**Task requirements**
Across the entries below, how many lines contain the string "picture"? Give only the count.

Stored data entries:
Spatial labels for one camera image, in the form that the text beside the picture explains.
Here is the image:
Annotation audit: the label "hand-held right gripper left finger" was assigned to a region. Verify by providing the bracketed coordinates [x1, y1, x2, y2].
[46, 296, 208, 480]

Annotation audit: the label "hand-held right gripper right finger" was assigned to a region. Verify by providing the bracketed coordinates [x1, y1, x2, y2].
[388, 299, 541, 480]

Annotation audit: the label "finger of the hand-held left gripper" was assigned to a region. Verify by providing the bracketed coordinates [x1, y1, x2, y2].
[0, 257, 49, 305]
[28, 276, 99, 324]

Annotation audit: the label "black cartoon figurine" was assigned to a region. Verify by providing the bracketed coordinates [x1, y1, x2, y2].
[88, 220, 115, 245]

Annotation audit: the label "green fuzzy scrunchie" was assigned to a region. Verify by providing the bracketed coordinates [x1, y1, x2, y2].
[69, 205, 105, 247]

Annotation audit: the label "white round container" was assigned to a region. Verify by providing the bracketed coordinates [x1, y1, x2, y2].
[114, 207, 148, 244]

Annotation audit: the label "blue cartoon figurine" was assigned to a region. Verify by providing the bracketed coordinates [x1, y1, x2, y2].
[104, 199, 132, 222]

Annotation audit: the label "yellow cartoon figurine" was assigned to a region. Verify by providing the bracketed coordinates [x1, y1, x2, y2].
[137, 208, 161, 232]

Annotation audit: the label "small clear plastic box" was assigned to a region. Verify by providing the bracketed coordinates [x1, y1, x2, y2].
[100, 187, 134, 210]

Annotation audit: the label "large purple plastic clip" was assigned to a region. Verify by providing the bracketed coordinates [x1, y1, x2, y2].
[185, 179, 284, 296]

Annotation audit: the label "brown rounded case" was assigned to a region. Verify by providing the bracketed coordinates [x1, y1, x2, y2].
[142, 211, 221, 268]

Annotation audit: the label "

* * *

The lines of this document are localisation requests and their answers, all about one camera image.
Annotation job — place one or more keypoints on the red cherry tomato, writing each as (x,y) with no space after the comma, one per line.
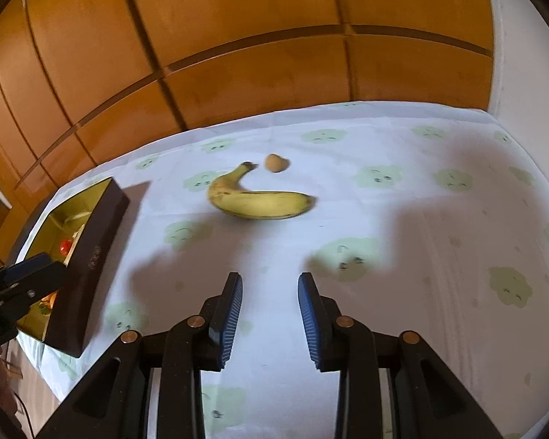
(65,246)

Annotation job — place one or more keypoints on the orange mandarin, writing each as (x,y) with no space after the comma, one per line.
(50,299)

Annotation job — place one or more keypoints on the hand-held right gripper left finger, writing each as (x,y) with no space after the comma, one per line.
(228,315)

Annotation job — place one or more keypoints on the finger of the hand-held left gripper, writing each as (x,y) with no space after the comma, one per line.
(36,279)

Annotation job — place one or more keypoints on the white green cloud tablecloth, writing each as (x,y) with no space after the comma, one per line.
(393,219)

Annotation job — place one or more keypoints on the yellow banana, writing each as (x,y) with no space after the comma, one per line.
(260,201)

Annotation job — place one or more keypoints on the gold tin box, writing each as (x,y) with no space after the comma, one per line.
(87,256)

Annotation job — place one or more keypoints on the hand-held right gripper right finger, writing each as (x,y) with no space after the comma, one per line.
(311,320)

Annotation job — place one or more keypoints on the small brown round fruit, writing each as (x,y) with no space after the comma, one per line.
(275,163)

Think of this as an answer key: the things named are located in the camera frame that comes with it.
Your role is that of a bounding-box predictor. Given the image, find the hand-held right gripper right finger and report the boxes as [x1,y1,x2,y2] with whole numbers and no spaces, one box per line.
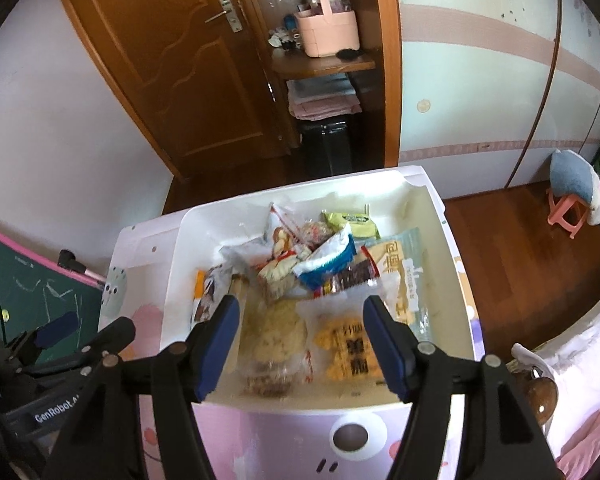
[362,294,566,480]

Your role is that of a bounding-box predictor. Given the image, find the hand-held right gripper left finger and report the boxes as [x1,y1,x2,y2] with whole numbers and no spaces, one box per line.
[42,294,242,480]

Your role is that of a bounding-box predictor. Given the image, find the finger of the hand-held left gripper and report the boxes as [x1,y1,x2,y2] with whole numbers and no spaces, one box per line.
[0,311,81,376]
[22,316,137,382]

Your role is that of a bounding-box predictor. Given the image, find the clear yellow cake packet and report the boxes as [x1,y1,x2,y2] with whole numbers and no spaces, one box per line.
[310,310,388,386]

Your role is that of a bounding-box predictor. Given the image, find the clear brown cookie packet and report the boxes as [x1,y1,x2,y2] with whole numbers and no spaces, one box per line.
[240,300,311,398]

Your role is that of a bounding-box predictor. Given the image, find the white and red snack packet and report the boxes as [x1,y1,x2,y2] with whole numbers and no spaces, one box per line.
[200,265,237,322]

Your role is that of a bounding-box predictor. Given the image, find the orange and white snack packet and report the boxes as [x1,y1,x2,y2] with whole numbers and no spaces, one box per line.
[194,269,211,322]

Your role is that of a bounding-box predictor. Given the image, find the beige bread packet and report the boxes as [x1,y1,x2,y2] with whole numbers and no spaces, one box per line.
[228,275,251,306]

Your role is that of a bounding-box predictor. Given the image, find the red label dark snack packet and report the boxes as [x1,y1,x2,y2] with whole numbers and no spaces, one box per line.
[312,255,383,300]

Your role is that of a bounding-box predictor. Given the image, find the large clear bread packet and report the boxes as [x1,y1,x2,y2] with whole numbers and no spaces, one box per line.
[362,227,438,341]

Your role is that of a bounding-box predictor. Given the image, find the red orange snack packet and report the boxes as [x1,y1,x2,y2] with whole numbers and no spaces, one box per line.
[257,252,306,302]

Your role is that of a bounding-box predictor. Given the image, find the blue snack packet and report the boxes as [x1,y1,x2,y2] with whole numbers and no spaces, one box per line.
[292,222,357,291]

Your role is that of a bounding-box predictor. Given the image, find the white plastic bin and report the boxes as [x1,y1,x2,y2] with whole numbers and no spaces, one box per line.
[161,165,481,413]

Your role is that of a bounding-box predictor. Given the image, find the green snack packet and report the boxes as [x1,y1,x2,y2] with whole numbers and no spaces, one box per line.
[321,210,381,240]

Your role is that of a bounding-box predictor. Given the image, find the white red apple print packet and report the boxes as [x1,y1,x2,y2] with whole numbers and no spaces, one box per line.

--

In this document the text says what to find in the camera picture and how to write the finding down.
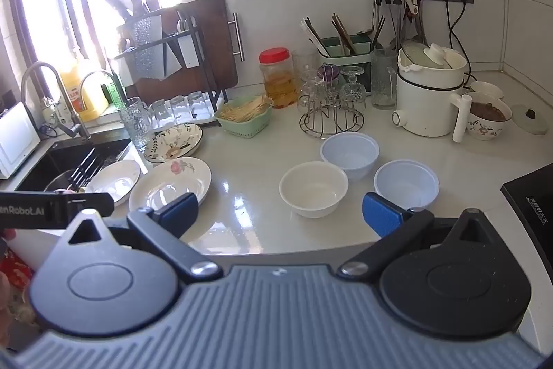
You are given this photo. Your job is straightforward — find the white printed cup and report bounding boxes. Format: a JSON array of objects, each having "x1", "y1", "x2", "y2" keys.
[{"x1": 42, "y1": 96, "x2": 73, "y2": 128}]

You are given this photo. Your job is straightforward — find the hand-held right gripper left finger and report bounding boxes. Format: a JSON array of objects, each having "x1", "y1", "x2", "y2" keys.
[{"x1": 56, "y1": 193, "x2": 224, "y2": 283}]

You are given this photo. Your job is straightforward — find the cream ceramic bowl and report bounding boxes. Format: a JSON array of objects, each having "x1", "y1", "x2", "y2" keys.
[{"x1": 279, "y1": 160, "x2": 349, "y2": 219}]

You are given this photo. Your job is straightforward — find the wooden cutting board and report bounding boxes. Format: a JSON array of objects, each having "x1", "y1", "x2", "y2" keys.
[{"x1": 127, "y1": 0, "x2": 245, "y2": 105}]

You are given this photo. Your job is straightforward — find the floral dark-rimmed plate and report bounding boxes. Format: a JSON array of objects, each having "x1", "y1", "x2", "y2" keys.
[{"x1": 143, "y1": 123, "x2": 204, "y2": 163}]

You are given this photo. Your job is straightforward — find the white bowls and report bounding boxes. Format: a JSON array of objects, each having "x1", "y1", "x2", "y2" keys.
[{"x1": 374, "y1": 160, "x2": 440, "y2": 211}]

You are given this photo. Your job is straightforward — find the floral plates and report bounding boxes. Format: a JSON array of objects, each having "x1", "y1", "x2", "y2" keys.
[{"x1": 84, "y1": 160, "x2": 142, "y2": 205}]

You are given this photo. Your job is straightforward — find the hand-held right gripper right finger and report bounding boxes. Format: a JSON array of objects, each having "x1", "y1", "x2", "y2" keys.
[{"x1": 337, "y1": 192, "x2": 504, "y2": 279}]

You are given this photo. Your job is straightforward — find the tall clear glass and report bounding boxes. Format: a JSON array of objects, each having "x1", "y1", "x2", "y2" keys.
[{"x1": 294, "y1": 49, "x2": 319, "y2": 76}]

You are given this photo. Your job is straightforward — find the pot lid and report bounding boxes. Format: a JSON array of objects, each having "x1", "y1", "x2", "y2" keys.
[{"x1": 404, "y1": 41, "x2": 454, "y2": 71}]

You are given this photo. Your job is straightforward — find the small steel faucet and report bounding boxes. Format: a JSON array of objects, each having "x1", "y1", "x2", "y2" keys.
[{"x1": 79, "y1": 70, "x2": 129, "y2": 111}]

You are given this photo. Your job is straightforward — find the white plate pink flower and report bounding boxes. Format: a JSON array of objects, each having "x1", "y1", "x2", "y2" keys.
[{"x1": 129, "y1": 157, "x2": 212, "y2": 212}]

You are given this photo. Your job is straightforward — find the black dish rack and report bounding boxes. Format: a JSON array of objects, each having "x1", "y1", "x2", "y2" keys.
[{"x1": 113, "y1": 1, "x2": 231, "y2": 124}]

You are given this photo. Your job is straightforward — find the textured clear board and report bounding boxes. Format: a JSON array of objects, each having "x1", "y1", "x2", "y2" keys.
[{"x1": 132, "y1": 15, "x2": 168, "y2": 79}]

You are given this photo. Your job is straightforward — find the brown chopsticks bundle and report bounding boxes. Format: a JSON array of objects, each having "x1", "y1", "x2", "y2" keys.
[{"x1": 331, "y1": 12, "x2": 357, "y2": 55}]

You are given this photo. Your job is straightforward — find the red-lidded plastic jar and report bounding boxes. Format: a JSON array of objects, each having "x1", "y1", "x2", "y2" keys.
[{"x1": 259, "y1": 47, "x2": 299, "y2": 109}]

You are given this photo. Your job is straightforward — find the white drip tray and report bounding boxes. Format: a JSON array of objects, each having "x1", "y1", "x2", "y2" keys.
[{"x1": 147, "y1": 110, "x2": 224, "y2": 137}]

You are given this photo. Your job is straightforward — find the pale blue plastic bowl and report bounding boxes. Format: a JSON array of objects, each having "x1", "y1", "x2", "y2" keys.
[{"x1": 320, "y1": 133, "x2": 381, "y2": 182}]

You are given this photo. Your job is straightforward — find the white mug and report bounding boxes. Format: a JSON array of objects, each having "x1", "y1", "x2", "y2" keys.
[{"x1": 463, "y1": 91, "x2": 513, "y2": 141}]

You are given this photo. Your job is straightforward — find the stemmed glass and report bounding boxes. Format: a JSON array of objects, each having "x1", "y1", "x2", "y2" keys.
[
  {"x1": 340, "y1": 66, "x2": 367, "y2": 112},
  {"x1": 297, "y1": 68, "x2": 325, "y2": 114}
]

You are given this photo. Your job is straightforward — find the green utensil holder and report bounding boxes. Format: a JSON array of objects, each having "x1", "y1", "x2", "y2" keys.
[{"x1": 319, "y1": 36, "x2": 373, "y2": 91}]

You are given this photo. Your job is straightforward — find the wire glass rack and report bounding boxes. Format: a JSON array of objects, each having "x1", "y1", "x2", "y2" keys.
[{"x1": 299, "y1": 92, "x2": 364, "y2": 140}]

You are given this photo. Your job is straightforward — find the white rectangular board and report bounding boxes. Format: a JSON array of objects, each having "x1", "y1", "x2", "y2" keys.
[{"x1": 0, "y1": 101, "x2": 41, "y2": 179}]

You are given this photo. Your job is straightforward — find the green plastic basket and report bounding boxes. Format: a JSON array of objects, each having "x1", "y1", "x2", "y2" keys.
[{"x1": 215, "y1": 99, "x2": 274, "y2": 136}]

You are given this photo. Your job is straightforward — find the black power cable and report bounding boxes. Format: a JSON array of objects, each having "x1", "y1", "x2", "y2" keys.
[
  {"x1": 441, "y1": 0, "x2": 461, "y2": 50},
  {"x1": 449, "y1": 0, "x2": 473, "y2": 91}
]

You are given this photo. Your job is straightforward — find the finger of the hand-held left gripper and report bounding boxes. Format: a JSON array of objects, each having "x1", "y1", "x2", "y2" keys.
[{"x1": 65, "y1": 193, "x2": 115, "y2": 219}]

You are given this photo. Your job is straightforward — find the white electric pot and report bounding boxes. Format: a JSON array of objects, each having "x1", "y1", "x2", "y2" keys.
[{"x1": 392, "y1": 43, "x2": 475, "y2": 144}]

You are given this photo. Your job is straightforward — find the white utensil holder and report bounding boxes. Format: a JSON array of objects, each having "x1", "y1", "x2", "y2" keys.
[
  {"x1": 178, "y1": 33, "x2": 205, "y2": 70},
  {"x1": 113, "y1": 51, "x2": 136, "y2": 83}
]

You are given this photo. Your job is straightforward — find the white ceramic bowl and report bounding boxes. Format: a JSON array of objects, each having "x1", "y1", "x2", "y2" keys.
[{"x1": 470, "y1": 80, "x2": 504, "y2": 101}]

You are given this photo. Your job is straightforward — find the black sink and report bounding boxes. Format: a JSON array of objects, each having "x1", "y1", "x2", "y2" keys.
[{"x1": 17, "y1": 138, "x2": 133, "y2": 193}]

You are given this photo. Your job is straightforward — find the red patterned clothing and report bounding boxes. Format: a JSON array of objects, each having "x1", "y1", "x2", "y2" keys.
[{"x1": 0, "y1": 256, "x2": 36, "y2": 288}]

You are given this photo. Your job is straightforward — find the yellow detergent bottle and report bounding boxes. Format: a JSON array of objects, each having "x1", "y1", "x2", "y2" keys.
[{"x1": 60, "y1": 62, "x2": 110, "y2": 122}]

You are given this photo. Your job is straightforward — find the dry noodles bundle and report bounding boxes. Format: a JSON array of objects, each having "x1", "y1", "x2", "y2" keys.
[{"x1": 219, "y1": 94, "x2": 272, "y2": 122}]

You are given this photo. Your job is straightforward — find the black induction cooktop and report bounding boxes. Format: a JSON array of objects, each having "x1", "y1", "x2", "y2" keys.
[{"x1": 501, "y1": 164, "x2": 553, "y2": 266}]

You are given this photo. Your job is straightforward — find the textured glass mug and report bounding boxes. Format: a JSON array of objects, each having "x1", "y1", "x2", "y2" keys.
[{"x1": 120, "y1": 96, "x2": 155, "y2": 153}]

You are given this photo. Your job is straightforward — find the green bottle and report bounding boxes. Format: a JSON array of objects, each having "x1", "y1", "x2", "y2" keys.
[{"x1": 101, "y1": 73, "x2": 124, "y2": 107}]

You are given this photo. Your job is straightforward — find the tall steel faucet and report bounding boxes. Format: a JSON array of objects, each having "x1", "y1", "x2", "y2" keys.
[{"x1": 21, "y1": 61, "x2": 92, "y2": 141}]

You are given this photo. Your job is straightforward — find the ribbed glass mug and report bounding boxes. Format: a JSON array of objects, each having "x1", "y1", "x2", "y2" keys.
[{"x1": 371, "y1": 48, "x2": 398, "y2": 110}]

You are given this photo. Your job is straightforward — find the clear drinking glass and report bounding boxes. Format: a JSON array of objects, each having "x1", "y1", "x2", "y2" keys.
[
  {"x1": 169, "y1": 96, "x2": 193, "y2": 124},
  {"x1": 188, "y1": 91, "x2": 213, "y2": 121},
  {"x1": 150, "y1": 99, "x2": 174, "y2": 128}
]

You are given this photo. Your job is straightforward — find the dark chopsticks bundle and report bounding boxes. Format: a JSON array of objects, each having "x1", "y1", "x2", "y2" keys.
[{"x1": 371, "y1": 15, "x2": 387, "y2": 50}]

**Solution for this task**
2